Menjadi pertanyaan bagi kita semua, “Apakah kita sudah menang?” Kemenangan kita ditentukan dengan apakah kita telah meraih kemuliaan Allah yang hilang atau kurang dalam diri kita. Setiap individu mesti menggumuli dirinya sendiri. Dia tidak bisa menggumuli orang lain. Masing-masing kita punya pergumulan yang berbeda, tapi proses mekanismenya pasti sama karena standarnya adalah Alkitab. Yang membedakan kita adalah yang satu sudah mengalami, yang lain belum. Hidup kita menjadi menarik sekali. Harta dunia menjadi tidak berarti. Kedudukan, kehormatan menjadi tidak berarti. Persoalan-persoalan hidup yang kita hadapi, ternyata itu berkat abadi yang Tuhan berikan kepada kita.
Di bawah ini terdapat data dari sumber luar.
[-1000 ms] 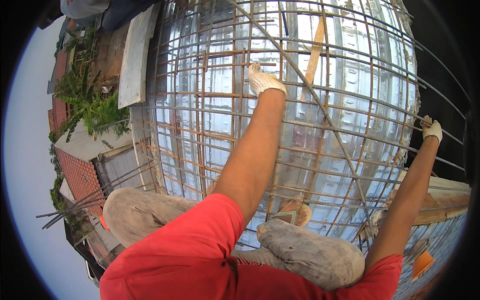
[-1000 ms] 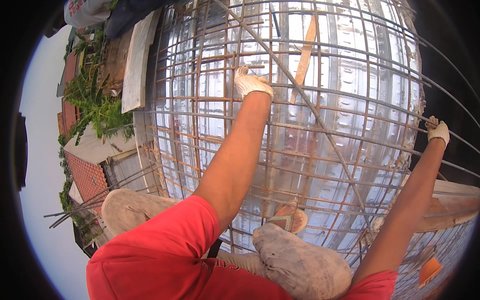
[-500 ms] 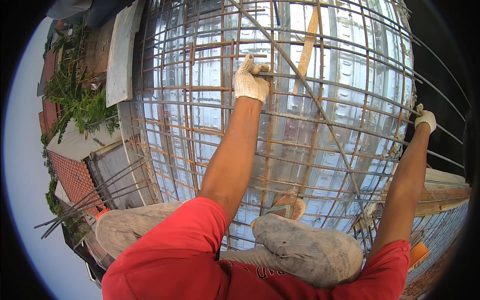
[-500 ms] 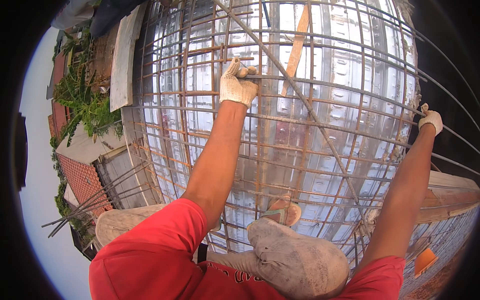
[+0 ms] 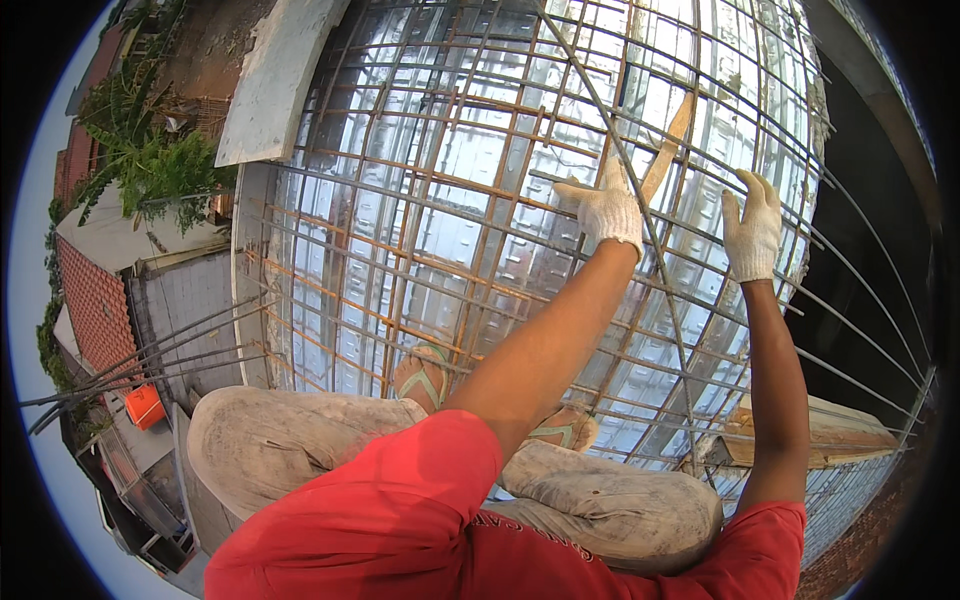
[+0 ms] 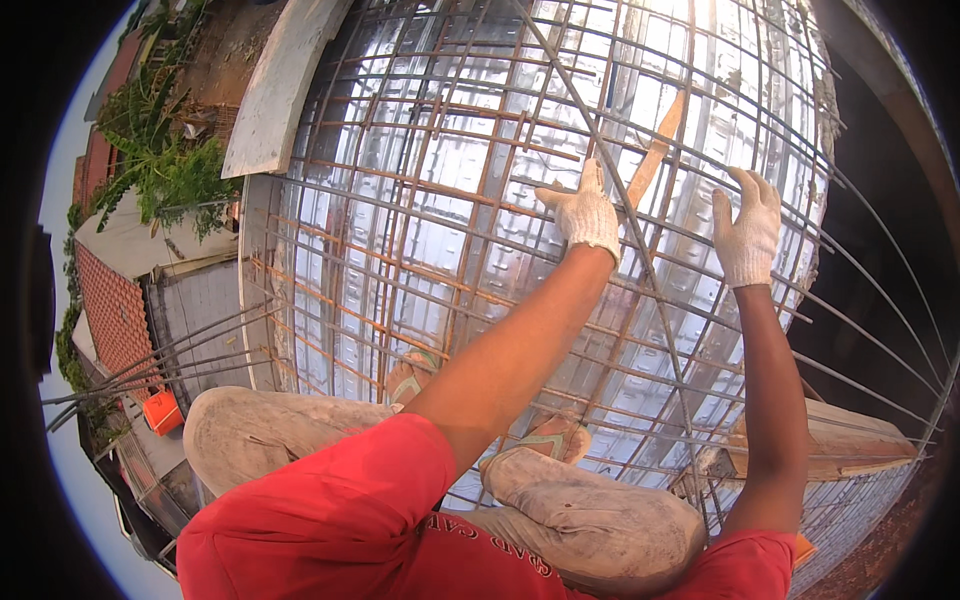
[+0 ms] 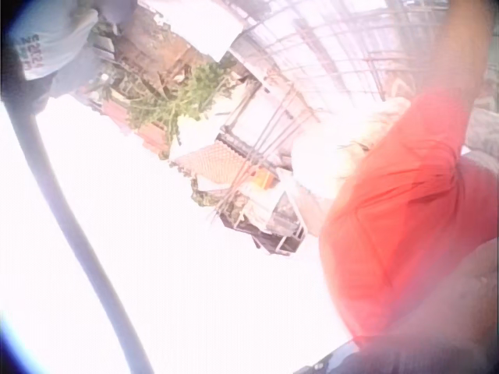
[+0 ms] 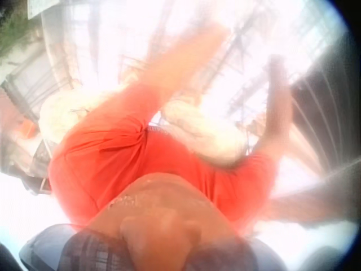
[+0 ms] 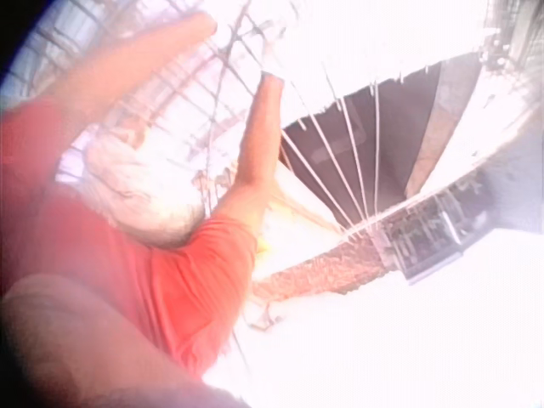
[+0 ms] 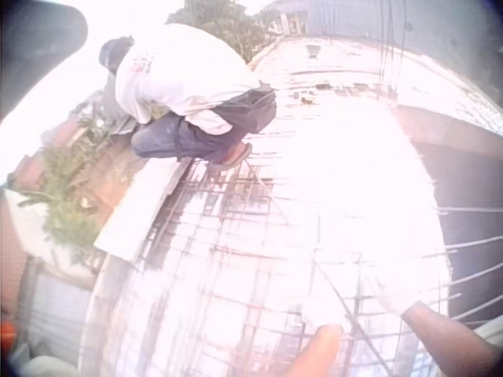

Makin hari, kita menjadi cemerlang. Allah akan senyum melihat yang satu ini. Mari kita berkemas-kemas dengan menemukan kemuliaan yang hilang ini.
Di setiap masa ada pergumulan yang dialami untuk membentuk manusia batiniah, dan ada level pergumulan yang berbeda untuk setiap orang.